L'initiative, mise en place par des membres directs de l'association environnementale Deutsche Umwelthilfe (DUH), dont Sascha Müller-Kränner, Jürgen Resch et Barbara Metz, a été lancée en 2021. Les plaignants soutiennent que les deux constructeurs enfreignent la Constitution allemande en contribuant à l’accélération du changement climatique à travers leurs ventes de véhicules polluants.
La Loi fondamentale allemande, en son article 20a, stipule que l'État a pour mission de protéger les fondements naturels de la vie. Cette responsabilité inclut la préservation des droits des générations futures, ce qui donne un poids considérable aux réclamations des activistes.
L'avocat des plaignants, Remo Klinger, a rappelé à l'AFP que cette affaire fait écho à une décision de la Cour constitutionnelle allemande de 2021, qui affirme que le manque de mesures adéquates pour protéger le climat est en violation des droits fondamentaux des citoyens. "C'est la première fois qu'un tel argument est présenté devant la Cour fédérale de justice," a-t-il souligné.
Ce dossier, qui a fait l'objet d'un appel après que les tribunaux de Stuttgart et de Munich ont soutenu BMW et Mercedes-Benz, est désormais entre les mains des juges à Karlsruhe. Les premiers avaient jugé que les constructeurs respectaient la législation en vigueur.

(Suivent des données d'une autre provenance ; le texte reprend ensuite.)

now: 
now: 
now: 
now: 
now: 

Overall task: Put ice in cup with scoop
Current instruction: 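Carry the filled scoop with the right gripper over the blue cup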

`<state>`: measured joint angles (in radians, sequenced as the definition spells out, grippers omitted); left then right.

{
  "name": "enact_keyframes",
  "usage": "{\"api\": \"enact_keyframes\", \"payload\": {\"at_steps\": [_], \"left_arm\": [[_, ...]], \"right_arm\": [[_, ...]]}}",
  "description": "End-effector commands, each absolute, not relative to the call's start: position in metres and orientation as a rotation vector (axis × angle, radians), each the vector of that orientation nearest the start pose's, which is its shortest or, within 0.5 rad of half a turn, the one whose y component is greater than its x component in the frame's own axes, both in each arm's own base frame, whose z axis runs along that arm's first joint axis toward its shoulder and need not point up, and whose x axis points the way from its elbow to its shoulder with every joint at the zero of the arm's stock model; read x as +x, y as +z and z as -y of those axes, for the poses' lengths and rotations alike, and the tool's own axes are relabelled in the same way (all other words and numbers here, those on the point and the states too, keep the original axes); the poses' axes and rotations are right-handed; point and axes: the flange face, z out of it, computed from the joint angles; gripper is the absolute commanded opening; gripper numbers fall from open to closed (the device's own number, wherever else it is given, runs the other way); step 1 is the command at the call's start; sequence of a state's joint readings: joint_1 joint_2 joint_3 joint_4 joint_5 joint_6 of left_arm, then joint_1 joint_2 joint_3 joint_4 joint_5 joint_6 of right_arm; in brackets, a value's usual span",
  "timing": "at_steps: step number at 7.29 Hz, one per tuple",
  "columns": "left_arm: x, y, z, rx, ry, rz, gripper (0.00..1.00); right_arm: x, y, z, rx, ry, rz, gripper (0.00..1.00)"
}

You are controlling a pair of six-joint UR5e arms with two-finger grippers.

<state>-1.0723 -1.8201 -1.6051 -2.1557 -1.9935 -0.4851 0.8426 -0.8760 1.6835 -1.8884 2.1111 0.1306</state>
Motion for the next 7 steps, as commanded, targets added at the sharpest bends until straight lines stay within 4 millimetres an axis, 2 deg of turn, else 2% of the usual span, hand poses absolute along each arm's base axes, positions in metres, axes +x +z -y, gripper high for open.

Dans un communiqué, BMW a exprimé sa confiance quant à une issue favorable, affirmant que le débat sur les objectifs climatiques devait se dérouler dans le cadre législatif et non judiciaire. De son côté, Mercedes-Benz a soutenu que c'est au législateur de définir ces objectifs.
La réglementation de l'Union européenne demande aux constructeurs de réduire les émissions de CO2 de leurs nouvelles voitures de 90 % d'ici 2035. Néanmoins, l’Allemagne a, sous pression, renoncé à interdire la vente de voitures à moteur thermique à cette échéance.
Les entreprises soulignent qu'elles investissent déjà des milliards dans le développement de véhicules électriques et hybrides, affirmant cependant qu'elles ne peuvent être tenues responsables si la demande des consommateurs pour ces modèles n'est pas suffisante. Remo Klinger a contre-argumenté cette position, affirmant que la loi doit primer sur les désirs des consommateurs.
"Si nous suivions cette logique, je pourrais tout aussi bien vendre de la drogue, arguant que le client en veut!", a-t-il déclaré, illustrant ainsi l'absurdité selon lui de la défense des constructeurs.
L'augmentation des actions en justice menées par des militants écologistes marque une tendance croissante. La pression sur les entreprises pour qu'elles prennent des mesures contre le changement climatique devient de plus en plus forte. En mai 2025, un tribunal régional allemand a établi que des entreprises pouvaient en effet être tenues responsables des effets de leurs émissions de gaz à effet de serre, bien qu’aucune compensation n’ait été accordée dans cette affaire.
Barbara Metz a déclaré qu’elle envisagerait un recours devant la Cour constitutionnelle fédérale si le verdict ne lui était pas favorable. Les yeux sont donc rivés sur le verdict imminent et ses possibles répercussions sur l’industrie automobile et la lutte contre le changement climatique.